SasView / sasmodels

Package for calculation of small angle scattering models using OpenCL.
BSD 3-Clause "New" or "Revised" License
15 stars 27 forks source link

MPFit fails for single precision models (was: C models do not work in 5.0.5 if GPU enabled) #518

Closed smk78 closed 1 year ago

smk78 commented 2 years ago

Whilst following the 'basic 1d fitting' tutorial, user Hubert K noticed that SasView would not fit the mono_gauss_coil model if a GPU was enabled, but that the poly_gauss_coil model would work. I can replicate the issue.

Hubert & I were both running SasView 5.0.5 on Windows using different GPUs (me: AMD Oland; Hubert: Intel UHD or NVIDIA GeForce) but my tests suggest this issue was not present in 5.0.4 and has been introduced in 5.0.5.

One difference between these models is that poly_gauss_coil is a pure Python model, but mono_gauss_coil calls C code.

mono_gauss_coil passes the GPU tests, but when you try and fit with it nothing happens.

The Log Explorer reports:

10:44:55 - INFO:  --- SasView session started, version 5.0.5, 2022 ---
10:44:55 - INFO: Python: 3.8.10 (tags/v3.8.10:3d8993a, May  3 2021, 11:48:03) [MSC v.1928 64 bit (AMD64)]
10:46:07 - INFO: C:\SasView-5.0.5\tinycc-data\tcc.exe -shared -rdynamic -Wall C:\Users\*****\AppData\Local\Temp\sas64_mono_gauss_coil_F2DB80A0_1y8lu3ro.c -o C:\Users\*****\.sasview\compiled_models\sas64_mono_gauss_coil_F2DB80A0.so
10:46:19 - INFO: 2022-09-01 10:46:19 === Steps: 5 of 200  chisq: 1.6  ETA: 2s
  M1.background: 0.072      |       M1.i_zero: 49.7       |           M1.rg: 56.5
.
.
10:48:17 - INFO: building mono_gauss_coil-float32-F2DB80A0 for OpenCL Oland
10:48:18 - INFO: build program: kernel 'mono_gauss_coil_Iq' was part of a lengthy source build resulting from a binary cache miss (1.39 s)
10:48:18 - INFO: build program: kernel 'mono_gauss_coil_Iqxy' was part of a lengthy source build resulting from a binary cache miss (1.39 s)
10:48:18 - INFO: build program: kernel 'mono_gauss_coil_Imagnetic' was part of a lengthy source build resulting from a binary cache miss (1.39 s)
10:48:19 - INFO: 2022-09-01 10:48:19 === Steps: 1 of 200  chisq: 395  ETA: 5m 19s
  M2.background: 0.001      |       M2.i_zero: 70         |           M2.rg: 75

The mono_gauss_coil model fits fine if not using a GPU.

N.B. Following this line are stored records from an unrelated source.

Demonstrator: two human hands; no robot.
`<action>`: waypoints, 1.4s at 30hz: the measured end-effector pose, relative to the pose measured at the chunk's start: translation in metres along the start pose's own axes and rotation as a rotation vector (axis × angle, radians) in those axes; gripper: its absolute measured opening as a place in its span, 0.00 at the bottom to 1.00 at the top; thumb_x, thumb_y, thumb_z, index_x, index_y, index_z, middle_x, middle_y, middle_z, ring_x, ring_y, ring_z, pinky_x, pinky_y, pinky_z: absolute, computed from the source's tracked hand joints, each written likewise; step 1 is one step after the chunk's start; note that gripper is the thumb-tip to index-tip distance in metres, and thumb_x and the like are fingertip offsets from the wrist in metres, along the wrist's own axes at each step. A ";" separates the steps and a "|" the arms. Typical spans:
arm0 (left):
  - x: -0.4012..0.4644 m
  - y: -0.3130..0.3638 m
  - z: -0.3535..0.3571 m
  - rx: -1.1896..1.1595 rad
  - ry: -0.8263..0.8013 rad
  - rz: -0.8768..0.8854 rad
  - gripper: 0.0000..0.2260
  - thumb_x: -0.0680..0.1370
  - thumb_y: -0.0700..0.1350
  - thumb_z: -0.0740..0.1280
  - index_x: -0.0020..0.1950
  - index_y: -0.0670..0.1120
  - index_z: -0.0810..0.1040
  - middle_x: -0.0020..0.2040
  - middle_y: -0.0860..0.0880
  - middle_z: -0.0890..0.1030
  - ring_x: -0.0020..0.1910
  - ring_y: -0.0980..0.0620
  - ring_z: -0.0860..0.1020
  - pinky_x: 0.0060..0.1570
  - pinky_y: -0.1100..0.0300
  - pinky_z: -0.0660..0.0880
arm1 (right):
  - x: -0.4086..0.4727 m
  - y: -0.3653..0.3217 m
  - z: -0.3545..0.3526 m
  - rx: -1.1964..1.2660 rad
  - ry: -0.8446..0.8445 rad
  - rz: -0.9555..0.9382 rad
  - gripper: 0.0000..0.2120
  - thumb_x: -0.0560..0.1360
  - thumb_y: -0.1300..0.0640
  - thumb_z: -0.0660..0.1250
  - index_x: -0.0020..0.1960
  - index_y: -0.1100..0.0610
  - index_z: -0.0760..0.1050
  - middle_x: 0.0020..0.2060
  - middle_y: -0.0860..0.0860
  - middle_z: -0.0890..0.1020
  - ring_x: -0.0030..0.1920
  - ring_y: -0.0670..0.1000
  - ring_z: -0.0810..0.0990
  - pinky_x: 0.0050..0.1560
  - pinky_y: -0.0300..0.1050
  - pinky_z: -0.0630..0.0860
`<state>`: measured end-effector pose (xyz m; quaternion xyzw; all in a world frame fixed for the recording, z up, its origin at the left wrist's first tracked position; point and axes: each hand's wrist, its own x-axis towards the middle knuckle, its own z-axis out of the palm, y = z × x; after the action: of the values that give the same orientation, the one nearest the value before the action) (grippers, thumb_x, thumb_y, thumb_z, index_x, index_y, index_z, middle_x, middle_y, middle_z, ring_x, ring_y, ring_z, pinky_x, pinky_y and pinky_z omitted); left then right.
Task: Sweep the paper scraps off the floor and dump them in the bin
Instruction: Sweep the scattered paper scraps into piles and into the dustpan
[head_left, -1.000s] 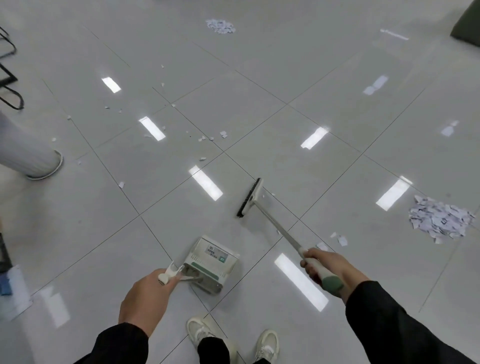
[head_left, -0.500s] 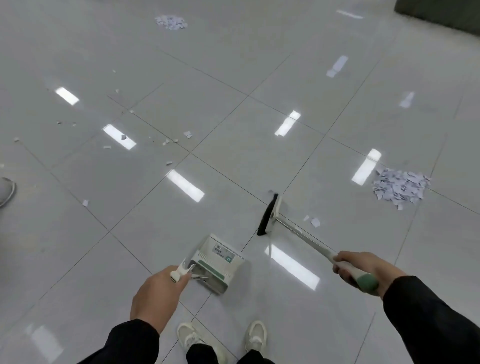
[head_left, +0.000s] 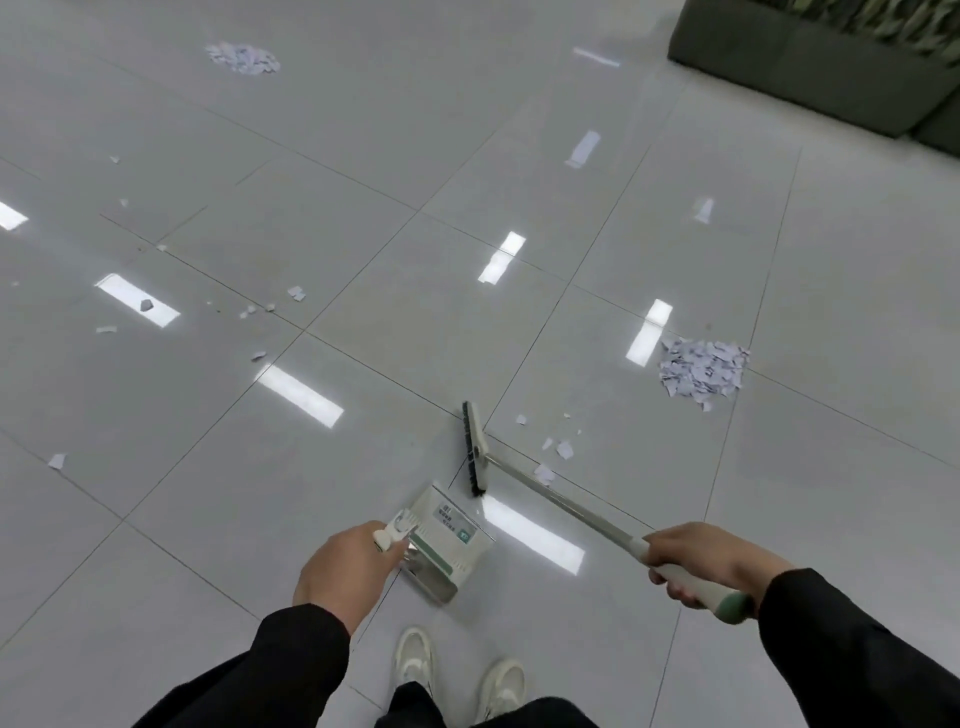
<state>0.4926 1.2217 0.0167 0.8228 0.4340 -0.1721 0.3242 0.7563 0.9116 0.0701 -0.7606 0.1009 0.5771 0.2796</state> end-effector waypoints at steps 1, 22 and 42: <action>0.002 0.007 0.003 0.005 -0.012 0.014 0.11 0.81 0.63 0.63 0.49 0.59 0.79 0.38 0.56 0.81 0.39 0.56 0.78 0.36 0.59 0.74 | 0.001 0.000 0.000 -0.033 -0.008 0.006 0.04 0.75 0.61 0.66 0.45 0.62 0.77 0.37 0.59 0.79 0.28 0.52 0.72 0.28 0.40 0.71; 0.045 0.313 0.130 0.035 0.089 -0.177 0.15 0.81 0.62 0.63 0.43 0.54 0.78 0.37 0.54 0.81 0.39 0.54 0.78 0.37 0.58 0.72 | 0.139 -0.076 -0.415 -0.261 0.087 0.093 0.09 0.76 0.64 0.68 0.51 0.70 0.78 0.35 0.61 0.80 0.24 0.53 0.75 0.25 0.39 0.74; 0.072 0.442 0.132 -0.005 0.176 -0.130 0.18 0.80 0.65 0.62 0.40 0.54 0.78 0.33 0.51 0.80 0.35 0.51 0.79 0.36 0.56 0.75 | 0.092 -0.048 -0.547 -0.109 0.233 -0.071 0.06 0.74 0.63 0.67 0.45 0.66 0.79 0.33 0.60 0.80 0.30 0.55 0.74 0.31 0.42 0.71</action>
<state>0.8978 0.9924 0.0492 0.8041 0.5135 -0.1188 0.2749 1.2568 0.6702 0.0955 -0.8395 0.0744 0.4794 0.2446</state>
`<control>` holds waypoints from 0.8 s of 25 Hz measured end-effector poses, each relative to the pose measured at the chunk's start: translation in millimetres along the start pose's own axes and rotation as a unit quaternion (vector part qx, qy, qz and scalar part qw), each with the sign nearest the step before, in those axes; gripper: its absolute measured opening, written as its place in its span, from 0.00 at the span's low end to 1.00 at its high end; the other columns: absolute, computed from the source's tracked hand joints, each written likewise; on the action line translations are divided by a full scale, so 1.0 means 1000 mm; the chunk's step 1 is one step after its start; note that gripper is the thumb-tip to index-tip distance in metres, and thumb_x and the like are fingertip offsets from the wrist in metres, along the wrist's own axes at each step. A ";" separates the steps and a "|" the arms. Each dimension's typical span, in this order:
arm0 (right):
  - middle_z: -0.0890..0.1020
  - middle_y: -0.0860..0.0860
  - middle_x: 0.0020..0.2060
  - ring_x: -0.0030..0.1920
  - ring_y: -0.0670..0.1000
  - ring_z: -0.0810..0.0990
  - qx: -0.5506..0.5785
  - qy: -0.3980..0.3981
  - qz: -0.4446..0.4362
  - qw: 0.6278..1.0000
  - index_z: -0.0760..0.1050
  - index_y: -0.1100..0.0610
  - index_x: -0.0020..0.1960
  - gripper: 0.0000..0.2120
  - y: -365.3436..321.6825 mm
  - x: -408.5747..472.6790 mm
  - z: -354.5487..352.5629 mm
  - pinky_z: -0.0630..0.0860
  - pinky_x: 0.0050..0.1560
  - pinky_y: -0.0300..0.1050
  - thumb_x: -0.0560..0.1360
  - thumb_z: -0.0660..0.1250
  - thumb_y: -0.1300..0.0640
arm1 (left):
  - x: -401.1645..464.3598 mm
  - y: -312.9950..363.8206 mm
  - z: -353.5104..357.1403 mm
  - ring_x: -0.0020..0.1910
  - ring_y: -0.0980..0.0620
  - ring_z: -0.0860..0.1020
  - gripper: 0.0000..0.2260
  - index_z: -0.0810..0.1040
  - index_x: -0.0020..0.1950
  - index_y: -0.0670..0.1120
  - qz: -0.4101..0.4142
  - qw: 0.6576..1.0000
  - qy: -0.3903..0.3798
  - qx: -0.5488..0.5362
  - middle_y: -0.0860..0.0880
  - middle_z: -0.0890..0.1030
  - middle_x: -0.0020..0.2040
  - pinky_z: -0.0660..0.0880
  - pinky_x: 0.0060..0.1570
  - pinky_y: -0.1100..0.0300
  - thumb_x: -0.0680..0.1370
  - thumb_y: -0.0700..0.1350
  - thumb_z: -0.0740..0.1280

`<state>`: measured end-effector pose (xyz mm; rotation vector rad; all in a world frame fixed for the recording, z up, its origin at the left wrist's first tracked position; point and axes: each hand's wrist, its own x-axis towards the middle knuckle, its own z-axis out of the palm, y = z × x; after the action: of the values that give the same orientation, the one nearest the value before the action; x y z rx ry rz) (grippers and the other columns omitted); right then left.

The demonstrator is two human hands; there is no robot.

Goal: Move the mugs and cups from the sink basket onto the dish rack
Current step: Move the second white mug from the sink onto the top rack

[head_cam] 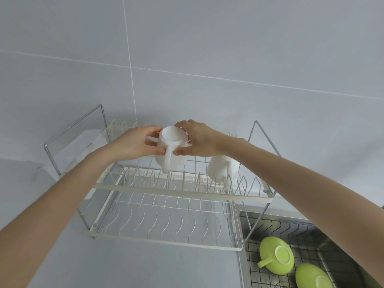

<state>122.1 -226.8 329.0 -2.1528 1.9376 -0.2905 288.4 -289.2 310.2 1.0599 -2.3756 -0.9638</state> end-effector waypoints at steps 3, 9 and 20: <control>0.69 0.57 0.64 0.62 0.57 0.72 -0.009 -0.015 0.004 1.000 0.58 0.57 0.71 0.34 0.001 0.009 0.013 0.69 0.62 0.48 0.72 0.69 0.50 | 0.005 -0.012 0.003 0.52 0.49 0.78 0.24 0.70 0.64 0.46 -0.021 1.000 -0.016 0.013 0.50 0.76 0.56 0.71 0.56 0.58 0.70 0.40 0.72; 0.70 0.58 0.63 0.60 0.57 0.73 -0.011 -0.030 0.001 0.999 0.59 0.59 0.71 0.33 0.001 0.010 0.023 0.67 0.55 0.43 0.72 0.68 0.50 | 0.007 -0.020 0.005 0.56 0.45 0.79 0.24 0.69 0.64 0.48 -0.056 0.997 -0.055 0.028 0.48 0.77 0.60 0.72 0.59 0.54 0.70 0.42 0.72; 0.70 0.58 0.65 0.62 0.58 0.72 0.002 -0.031 0.009 0.999 0.56 0.58 0.73 0.34 0.001 0.006 0.026 0.68 0.60 0.48 0.73 0.68 0.50 | 0.002 -0.015 0.006 0.58 0.45 0.78 0.25 0.67 0.67 0.48 -0.069 0.994 -0.068 0.050 0.46 0.75 0.65 0.72 0.63 0.50 0.71 0.44 0.71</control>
<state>129.1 -232.3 303.7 -2.1153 1.9189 -0.2207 291.9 -295.2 295.6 1.2457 -2.5121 -1.0032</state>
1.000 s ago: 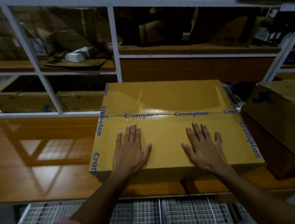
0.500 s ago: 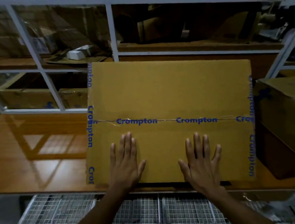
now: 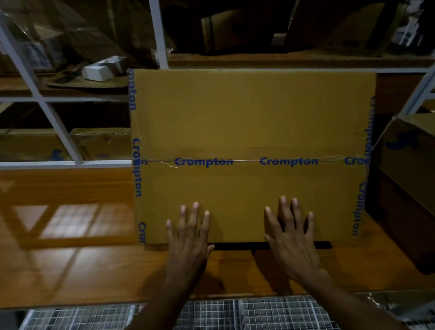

krzywon commented 2 years ago

This is even more of an issue than suggested here. I just tried multiple models and found a number of c-models that are failing in the same way. Pure python models seem to be unaffected.

Models tested (so far):

krzywon commented 2 years ago

The base sphere and cylinder models are also failing. This will need a fix soon followed by a release. I'll take it and branch off the latest sasview and sasmodels release points to try and find the issue.

krzywon commented 2 years ago

Looking deeper, this is only affected by the MPFit (new Levenburg-Marquardt) fit algorithm. All other fit algorithms return appropriate results when using a GPU.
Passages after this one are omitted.